- _Task goal_
The expected answer is the set of lines in the data below between the line holding "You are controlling" and the line holding "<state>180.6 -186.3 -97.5", inclusive, written out exactly.
====== Given material ======
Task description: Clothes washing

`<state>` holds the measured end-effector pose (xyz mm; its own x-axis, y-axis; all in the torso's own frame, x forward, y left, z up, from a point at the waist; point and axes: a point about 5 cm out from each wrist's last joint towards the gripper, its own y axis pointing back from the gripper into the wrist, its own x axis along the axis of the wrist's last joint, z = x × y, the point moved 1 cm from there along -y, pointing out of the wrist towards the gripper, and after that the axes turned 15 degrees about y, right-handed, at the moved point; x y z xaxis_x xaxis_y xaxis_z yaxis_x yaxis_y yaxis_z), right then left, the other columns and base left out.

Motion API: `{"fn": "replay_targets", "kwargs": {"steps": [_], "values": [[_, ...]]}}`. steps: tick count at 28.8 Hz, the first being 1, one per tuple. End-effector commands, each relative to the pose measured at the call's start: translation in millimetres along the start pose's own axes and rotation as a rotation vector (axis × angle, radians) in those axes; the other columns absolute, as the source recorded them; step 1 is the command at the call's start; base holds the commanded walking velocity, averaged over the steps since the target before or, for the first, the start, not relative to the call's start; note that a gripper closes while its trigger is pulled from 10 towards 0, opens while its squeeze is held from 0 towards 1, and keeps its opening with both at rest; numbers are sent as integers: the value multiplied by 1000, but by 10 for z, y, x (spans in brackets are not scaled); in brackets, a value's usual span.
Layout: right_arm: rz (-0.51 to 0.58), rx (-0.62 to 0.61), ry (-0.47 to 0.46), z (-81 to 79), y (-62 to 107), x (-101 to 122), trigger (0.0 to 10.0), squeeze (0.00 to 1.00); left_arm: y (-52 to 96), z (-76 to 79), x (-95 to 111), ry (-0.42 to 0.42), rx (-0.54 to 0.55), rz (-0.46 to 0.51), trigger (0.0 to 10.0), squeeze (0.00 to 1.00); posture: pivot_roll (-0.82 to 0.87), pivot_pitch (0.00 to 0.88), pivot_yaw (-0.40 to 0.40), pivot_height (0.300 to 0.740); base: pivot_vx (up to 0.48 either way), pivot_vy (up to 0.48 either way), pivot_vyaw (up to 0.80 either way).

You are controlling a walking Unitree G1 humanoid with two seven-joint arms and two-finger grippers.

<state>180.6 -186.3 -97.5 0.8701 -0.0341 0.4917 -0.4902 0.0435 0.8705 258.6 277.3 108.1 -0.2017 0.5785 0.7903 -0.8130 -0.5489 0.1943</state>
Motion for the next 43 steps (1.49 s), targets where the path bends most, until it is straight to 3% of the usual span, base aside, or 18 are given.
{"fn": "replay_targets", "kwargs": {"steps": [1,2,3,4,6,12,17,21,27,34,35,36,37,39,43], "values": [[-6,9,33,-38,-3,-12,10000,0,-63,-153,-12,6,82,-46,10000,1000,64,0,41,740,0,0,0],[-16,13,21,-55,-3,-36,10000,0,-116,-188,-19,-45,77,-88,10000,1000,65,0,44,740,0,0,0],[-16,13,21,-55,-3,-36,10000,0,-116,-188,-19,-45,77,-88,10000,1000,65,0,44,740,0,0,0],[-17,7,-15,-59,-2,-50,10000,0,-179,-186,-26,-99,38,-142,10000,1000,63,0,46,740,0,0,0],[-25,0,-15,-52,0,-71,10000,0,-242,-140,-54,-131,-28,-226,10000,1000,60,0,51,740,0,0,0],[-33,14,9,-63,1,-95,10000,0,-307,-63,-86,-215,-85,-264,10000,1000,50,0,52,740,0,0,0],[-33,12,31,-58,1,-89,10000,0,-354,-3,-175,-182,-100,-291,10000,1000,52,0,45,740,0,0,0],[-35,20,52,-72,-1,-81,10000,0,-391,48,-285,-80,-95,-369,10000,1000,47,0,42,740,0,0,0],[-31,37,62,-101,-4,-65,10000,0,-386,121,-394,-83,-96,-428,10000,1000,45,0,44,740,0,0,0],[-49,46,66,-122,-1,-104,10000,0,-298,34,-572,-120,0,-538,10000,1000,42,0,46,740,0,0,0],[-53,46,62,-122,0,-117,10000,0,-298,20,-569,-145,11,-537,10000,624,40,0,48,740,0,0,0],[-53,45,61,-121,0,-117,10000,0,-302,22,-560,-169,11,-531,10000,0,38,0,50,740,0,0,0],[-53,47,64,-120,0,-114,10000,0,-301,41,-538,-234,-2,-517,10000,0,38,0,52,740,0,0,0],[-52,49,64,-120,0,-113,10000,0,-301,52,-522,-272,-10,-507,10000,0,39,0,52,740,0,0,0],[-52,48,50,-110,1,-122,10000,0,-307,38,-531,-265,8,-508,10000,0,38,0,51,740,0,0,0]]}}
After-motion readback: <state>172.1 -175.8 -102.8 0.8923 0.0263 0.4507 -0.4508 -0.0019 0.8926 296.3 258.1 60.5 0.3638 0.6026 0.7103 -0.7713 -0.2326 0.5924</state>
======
- _Your response_
You are controlling a walking Unitree G1 humanoid with two seven-joint arms and two-finger grippers.

<state>180.6 -186.3 -97.5 0.8701 -0.0341 0.4917 -0.4902 0.0435 0.8705 258.6 277.3 108.1 -0.2017 0.5785 0.7903 -0.8130 -0.5489 0.1943</state>

This concludes the answer.